WHAT YOU ARE ASKED TO DO. Output a character-exact copy of the data, images removed.

DATA SEGMENT.
□ □ □ □ □

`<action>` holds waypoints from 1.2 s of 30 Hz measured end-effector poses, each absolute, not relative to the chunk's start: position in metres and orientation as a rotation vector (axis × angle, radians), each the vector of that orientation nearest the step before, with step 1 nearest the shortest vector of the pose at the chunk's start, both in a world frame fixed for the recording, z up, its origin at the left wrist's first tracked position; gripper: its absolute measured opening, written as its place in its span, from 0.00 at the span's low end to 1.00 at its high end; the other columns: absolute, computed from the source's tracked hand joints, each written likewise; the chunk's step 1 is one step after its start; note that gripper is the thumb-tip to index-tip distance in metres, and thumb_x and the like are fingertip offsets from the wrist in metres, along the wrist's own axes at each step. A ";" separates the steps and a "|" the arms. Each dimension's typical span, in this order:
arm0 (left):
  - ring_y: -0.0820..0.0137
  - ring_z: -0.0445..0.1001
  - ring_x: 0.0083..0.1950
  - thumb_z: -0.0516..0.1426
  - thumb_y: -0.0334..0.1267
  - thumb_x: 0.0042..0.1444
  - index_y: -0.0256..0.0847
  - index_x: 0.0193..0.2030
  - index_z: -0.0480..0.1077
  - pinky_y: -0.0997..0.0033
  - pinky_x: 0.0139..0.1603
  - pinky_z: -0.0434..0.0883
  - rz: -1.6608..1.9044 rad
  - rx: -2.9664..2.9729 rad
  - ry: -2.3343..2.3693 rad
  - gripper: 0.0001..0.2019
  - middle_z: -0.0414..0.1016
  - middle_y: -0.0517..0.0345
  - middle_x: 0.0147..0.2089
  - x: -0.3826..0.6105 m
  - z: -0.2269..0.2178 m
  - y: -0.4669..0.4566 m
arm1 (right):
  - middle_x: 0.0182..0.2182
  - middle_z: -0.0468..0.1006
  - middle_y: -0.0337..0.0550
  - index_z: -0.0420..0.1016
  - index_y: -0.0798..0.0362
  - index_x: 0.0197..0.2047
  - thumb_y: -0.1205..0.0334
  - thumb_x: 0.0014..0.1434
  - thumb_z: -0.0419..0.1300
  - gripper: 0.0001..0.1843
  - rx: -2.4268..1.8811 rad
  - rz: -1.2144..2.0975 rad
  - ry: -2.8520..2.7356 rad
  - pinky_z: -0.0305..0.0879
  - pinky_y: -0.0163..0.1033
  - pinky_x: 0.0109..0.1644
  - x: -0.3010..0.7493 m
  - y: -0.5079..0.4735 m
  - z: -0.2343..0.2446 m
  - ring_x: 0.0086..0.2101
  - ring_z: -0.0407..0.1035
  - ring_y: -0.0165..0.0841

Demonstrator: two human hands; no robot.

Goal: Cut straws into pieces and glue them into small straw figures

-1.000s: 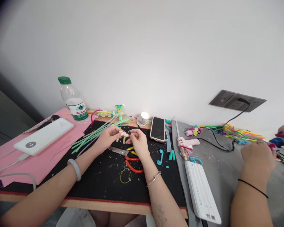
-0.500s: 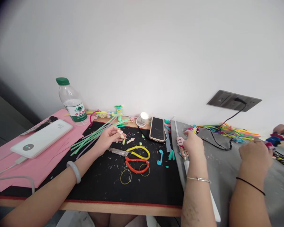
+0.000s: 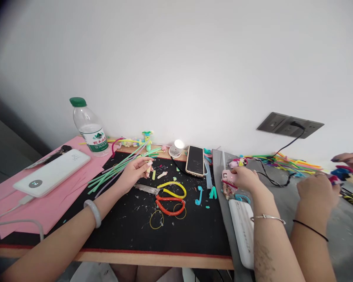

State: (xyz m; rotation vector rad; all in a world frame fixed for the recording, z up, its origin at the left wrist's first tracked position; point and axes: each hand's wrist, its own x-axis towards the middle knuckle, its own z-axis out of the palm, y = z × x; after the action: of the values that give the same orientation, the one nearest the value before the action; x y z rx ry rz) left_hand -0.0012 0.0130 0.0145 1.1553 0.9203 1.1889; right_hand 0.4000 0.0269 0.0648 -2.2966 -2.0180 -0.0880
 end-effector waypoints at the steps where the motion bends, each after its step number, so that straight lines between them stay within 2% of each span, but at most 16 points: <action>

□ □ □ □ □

SOLUTION TO THE PROBLEM.
`<action>` holds waypoints from 1.2 s of 30 Hz measured end-effector poses, each absolute, not relative to the chunk's start: position in metres and orientation as a rotation vector (axis × angle, radians), each the vector of that orientation nearest the step before, with step 1 nearest the shortest vector of the pose at the chunk's start, both in a world frame fixed for the recording, z up, its origin at the left wrist's first tracked position; gripper: its absolute measured opening, written as its place in its span, from 0.00 at the span's low end to 1.00 at its high end; the other columns: absolute, computed from the source's tracked hand joints, each written likewise; the chunk's step 1 is one step after its start; note that gripper is the thumb-tip to index-tip distance in metres, and thumb_x and the like are fingertip offsets from the wrist in metres, along the wrist's own axes at each step. A ";" separates the steps and a "|" the arms. Each dimension's typical span, in this order:
arm0 (left):
  - ring_y: -0.0820..0.0137
  - ring_z: -0.0445..0.1001
  - ring_x: 0.0083..0.1950
  - thumb_z: -0.0516..0.1426
  - thumb_y: -0.0334..0.1267
  - thumb_x: 0.0042..0.1444
  - index_y: -0.0256..0.0847
  - index_x: 0.0193..0.2030
  - index_z: -0.0480..0.1077
  - pinky_y: -0.0997..0.0033
  - pinky_x: 0.0139..0.1603
  - pinky_z: -0.0434..0.0883
  - rz: -1.6608..1.9044 rad
  - rx: -2.9664..2.9729 rad
  - ry: -2.3343..2.3693 rad
  - gripper: 0.0001..0.2019
  - middle_z: -0.0414..0.1016
  - middle_y: -0.0517..0.0345
  - middle_x: 0.0147..0.2089
  - x: -0.3826..0.6105 m
  - z: -0.2269..0.2178 m
  - y: -0.4669..0.4566 m
arm1 (right):
  - middle_x: 0.0182..0.2182
  - middle_z: -0.0468..0.1006
  - middle_y: -0.0337..0.0550
  - index_z: -0.0420..0.1016
  - index_y: -0.0798..0.0362
  - index_x: 0.0197..0.2047
  - thumb_y: -0.1205..0.0334
  - thumb_x: 0.0014..0.1434
  - thumb_z: -0.0419..0.1300
  - gripper: 0.0001..0.1843
  - rx: -2.4268..1.8811 rad
  - rz: -1.2144..2.0975 rad
  - ry: -2.8520..2.7356 rad
  - pinky_z: -0.0305..0.0879
  - pinky_y: -0.0163..0.1033
  - pinky_x: 0.0109..0.1644
  - x: -0.3010..0.7493 m
  - y: -0.5079..0.4735 m
  - z: -0.2343..0.2446 m
  - ring_x: 0.0086..0.2101
  - ring_z: -0.0407..0.1035
  - ring_y: -0.0165..0.0841

Demonstrator: two human hands; no robot.

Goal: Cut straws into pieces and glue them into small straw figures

-1.000s: 
-0.500s: 
+0.000s: 

State: (xyz m; rotation vector rad; all in a world frame fixed for the recording, z up, its origin at the left wrist's first tracked position; point and axes: each hand's wrist, its own x-axis towards the middle knuckle, its own z-axis out of the palm, y = z × x; after the action: of the values that give the same orientation, the one nearest the value before the action; x y z rx ry rz) left_hand -0.0012 0.0130 0.0145 1.1553 0.9203 1.1889; right_hand 0.4000 0.0269 0.0648 -2.2966 -2.0180 -0.0880
 end-effector waypoints at the steps where the motion bends, each after its step number, so that straight lines between them stay within 2% of each span, but at most 16 points: <action>

That completes the exercise.